1. SECURED NOTE. This Promissory Note is the Note referred to in and is
executed and delivered in connection with that certain Deed of Trust With
Assignment of Rents dated as of even date herewith and executed by Xxxxxxxx in
favor of Xxxxxx (as the same may from time to time be amended, modified or
supplemented or restated, the "Deed of Trust"). Additional rights of Lender are
set forth in the Deed of Trust.
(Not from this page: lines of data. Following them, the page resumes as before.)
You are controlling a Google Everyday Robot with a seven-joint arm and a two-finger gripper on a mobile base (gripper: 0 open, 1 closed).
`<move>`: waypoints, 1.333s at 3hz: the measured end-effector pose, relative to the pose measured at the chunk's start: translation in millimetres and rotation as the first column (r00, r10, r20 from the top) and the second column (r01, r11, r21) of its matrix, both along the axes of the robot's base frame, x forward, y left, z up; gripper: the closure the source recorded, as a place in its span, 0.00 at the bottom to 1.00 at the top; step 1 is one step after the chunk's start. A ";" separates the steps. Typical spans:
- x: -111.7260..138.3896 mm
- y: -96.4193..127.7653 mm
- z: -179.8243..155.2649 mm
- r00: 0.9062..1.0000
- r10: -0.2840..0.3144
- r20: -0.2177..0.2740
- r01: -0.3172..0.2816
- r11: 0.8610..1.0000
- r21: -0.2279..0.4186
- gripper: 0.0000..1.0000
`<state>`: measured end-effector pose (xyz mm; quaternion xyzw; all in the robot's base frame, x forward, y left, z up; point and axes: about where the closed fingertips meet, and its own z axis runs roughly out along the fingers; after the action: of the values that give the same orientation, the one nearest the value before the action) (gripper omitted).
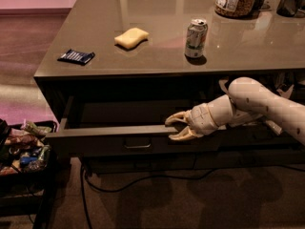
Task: Open top drawer
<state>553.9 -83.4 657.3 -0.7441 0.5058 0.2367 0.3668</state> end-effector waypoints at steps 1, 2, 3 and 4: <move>-4.3 0.3 2.6 1.000 0.005 -0.027 -0.006 1.000 -0.005 0.62; -15.6 -0.8 5.3 0.998 0.002 -0.070 -0.007 0.998 -0.066 0.63; -28.4 -5.7 9.5 0.993 -0.023 -0.115 0.007 0.991 -0.137 0.64; -41.0 -10.2 13.1 0.987 -0.053 -0.152 0.024 0.982 -0.186 0.64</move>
Offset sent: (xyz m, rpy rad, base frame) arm -0.0304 -0.0070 0.0136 -0.1526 0.1302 -0.0158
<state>513.0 -93.6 670.4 -0.7439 0.5670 0.2396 0.2602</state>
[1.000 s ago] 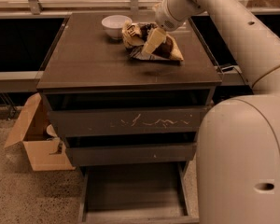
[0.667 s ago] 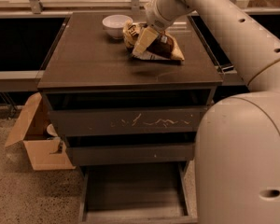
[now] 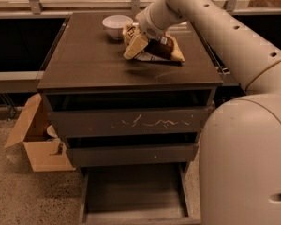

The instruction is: Place brown chip bag into bottom drawer

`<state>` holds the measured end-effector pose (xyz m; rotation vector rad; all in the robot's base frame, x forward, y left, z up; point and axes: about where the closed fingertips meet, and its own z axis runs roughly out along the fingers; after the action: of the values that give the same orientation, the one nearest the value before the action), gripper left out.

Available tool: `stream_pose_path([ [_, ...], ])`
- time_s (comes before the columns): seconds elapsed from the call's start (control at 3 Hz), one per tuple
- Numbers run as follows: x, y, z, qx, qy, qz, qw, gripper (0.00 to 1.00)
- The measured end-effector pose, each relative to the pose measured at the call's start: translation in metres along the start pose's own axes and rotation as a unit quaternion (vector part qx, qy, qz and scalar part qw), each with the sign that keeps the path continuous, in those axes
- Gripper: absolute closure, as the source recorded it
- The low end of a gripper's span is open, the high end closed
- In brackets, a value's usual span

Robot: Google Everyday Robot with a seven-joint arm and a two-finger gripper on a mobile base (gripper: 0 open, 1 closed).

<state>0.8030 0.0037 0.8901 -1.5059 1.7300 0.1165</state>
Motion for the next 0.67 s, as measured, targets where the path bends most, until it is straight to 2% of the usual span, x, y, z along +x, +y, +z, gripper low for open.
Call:
stream_pose_path([
  [0.33, 0.0031, 0.0055, 0.0042, -0.003, -0.016, 0.018, 0.9997, 0.42],
  [0.67, -0.0014, 0.0034, -0.0021, 0.004, -0.032, 0.017, 0.9993, 0.65],
])
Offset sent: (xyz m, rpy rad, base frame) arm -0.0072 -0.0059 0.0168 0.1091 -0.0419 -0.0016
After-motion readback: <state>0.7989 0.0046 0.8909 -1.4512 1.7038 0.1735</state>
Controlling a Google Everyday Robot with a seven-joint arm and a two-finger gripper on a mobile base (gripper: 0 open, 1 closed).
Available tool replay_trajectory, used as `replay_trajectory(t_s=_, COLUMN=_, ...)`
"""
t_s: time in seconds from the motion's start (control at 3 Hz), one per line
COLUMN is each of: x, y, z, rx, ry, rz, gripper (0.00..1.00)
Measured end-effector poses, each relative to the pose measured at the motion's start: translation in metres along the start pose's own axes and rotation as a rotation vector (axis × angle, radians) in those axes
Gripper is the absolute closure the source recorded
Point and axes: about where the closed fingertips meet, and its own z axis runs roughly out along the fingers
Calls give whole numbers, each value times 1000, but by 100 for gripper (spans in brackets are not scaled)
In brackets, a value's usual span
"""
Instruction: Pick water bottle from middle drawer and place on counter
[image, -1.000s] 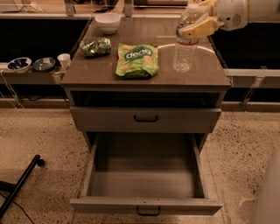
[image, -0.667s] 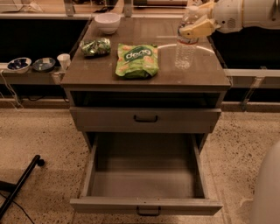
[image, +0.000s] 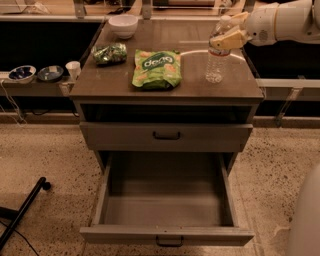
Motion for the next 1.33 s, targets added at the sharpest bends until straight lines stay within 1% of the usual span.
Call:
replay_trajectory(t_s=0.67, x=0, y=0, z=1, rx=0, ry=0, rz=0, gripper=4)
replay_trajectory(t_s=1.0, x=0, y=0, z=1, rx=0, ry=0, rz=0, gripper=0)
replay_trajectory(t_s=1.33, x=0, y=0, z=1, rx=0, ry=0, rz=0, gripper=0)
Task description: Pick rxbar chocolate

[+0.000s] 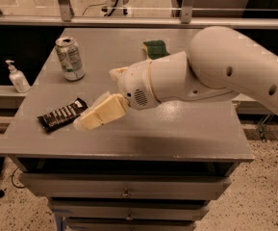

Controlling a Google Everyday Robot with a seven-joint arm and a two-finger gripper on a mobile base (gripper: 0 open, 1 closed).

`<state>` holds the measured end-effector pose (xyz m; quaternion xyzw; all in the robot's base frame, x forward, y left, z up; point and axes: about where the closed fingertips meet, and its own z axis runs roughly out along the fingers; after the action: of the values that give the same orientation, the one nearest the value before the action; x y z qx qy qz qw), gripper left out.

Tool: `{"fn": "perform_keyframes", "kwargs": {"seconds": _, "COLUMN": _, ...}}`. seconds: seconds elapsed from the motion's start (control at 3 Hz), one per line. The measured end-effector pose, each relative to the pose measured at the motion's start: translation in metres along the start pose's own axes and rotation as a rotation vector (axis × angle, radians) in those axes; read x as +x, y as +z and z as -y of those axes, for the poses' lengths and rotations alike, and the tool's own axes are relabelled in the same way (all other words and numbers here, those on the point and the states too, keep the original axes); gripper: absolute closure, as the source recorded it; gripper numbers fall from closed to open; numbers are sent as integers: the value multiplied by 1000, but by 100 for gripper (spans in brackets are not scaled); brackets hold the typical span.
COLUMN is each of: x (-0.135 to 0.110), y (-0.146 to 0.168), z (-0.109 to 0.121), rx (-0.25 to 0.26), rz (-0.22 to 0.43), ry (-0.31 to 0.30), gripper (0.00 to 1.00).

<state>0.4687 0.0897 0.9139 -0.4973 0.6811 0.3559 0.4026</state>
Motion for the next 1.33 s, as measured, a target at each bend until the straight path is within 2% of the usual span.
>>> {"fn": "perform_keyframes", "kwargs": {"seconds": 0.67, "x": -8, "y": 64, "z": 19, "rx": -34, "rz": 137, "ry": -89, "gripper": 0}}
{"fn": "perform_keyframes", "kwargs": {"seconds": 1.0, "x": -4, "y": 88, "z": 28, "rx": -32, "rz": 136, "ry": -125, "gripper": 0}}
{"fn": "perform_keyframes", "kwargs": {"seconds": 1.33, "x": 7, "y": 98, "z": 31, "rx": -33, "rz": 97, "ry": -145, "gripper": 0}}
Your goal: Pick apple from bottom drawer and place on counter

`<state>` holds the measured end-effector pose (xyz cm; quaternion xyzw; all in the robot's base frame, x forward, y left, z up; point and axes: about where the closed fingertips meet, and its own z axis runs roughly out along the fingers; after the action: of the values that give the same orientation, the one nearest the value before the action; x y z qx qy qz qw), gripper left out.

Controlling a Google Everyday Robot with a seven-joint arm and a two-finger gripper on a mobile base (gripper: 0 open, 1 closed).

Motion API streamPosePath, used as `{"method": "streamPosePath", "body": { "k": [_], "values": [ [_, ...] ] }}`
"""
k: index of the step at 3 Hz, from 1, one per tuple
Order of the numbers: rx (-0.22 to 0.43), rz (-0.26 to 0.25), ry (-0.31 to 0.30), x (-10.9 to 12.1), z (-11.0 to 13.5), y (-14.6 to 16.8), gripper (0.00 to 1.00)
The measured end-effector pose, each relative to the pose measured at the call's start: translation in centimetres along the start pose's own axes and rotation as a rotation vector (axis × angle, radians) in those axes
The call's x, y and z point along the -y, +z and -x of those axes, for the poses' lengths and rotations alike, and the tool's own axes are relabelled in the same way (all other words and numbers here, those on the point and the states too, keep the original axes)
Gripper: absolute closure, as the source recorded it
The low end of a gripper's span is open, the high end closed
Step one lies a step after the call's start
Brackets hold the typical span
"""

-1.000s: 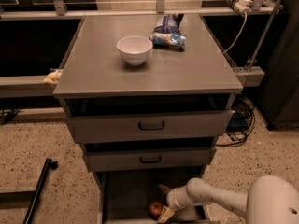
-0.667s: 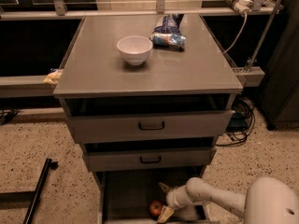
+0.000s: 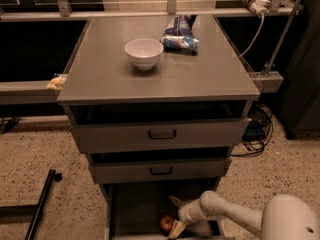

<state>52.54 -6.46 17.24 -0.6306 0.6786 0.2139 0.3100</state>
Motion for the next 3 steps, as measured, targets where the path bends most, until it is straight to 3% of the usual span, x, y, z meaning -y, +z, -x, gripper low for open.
{"method": "streamPosePath", "body": {
  "k": [3],
  "values": [
    [-0.007, -0.012, 0.026, 0.92, -0.06, -0.8, 0.07]
  ]
}}
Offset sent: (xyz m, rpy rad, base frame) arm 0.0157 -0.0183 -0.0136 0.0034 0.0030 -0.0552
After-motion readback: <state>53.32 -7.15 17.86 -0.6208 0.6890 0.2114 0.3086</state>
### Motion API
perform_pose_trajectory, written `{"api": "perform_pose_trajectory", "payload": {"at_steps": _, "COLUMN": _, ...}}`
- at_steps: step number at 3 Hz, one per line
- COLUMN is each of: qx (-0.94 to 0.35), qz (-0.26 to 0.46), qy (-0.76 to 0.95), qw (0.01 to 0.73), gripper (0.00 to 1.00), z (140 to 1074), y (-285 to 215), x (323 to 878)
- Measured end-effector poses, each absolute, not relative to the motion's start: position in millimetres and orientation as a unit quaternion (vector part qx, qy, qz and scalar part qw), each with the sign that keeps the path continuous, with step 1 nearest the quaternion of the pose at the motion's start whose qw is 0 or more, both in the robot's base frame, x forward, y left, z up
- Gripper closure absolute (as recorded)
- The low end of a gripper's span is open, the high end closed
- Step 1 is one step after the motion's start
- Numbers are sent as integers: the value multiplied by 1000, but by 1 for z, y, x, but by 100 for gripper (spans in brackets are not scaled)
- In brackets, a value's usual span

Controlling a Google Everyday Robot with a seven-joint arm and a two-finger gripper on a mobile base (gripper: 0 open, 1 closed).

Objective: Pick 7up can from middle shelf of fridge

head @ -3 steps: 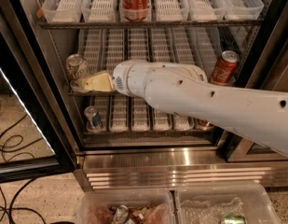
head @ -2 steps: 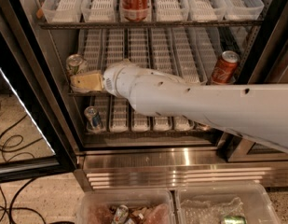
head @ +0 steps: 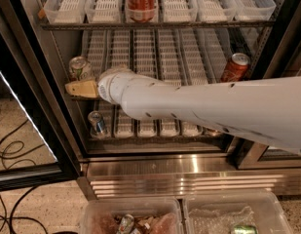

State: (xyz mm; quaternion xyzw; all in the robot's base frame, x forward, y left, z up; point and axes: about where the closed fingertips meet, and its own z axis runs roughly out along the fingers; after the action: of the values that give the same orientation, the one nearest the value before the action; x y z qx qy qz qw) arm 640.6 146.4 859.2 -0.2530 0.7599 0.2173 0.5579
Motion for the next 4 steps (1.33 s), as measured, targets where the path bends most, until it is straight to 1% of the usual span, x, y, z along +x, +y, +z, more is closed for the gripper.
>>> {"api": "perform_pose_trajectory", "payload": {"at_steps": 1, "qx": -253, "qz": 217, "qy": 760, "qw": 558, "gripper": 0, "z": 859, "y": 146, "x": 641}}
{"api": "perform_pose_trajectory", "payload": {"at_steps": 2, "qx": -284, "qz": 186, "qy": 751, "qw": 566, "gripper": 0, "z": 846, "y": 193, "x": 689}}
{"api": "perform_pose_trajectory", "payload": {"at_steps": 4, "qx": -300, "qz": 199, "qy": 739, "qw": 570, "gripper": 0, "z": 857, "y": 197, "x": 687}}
All capitalized terms used herein and not
otherwise defined herein shall have the respective meanings given to them in the
Deed of Trust. The full amount of this Note is secured by the property
identified and described as security therefor in the Deed of Trust. Borrower
shall not, directly or indirectly, create, permit or suffer to exist, and shall
defend such property against and take such other action as is necessary to
remove, any lien on or in the property, or in any portion thereof, except as
permitted pursuant to the Deed of Trust and this Note.
2. PRINCIPAL REPAYMENT.
2.1 ORIGINAL TERM. The outstanding principal amount of the Loan
shall be due and payable on February 1, 2001 (the "MATURITY DATE"), unless such
date is extended in accordance with the terms of Section 2.2, below.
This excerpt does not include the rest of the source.